Please repeat each line from the one holding "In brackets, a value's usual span" through the final line of the data, exactly as it stands, with no pictures.

── Provided data ──

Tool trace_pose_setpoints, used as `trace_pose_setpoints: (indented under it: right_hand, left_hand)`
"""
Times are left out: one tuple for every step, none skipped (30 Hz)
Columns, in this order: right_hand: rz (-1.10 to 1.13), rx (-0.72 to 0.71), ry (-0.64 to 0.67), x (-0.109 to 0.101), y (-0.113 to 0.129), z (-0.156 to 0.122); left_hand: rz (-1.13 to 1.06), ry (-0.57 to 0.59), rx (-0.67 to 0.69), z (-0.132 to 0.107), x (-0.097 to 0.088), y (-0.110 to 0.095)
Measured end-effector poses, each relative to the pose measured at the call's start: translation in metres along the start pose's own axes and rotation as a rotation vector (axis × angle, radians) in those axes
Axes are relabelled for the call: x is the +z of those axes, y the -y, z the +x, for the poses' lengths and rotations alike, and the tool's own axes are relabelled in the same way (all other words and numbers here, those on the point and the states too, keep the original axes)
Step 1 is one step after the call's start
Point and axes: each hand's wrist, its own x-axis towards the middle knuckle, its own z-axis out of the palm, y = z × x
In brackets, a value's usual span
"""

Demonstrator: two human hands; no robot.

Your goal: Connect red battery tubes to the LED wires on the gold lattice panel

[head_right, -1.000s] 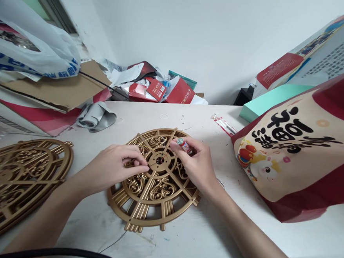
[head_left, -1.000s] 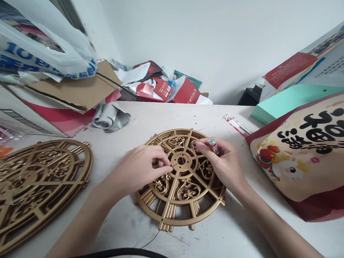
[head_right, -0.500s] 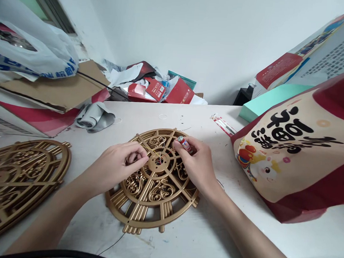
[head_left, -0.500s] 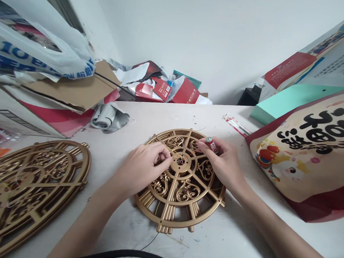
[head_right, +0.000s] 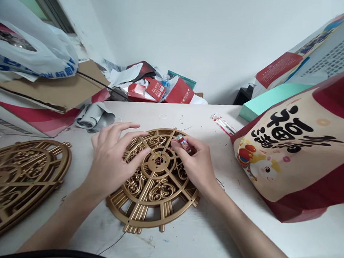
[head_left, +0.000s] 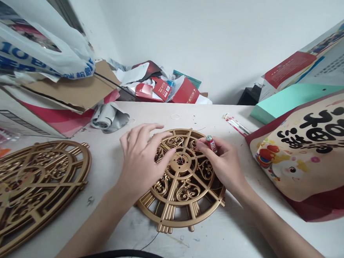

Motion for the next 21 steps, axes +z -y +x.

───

Solution to the exercise —
In brackets, a value's usual span
"""

Demonstrator: two human hands; no robot.

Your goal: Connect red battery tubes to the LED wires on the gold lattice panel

[head_right, -1.000s] 
[head_left, -1.000s] 
[head_right, -0.500s] 
[head_left, -0.500s] 
[head_right, +0.000s] 
[head_left, +0.000s] 

Motion for the next 21 steps, axes +z -y +x.

The answer given here is complete.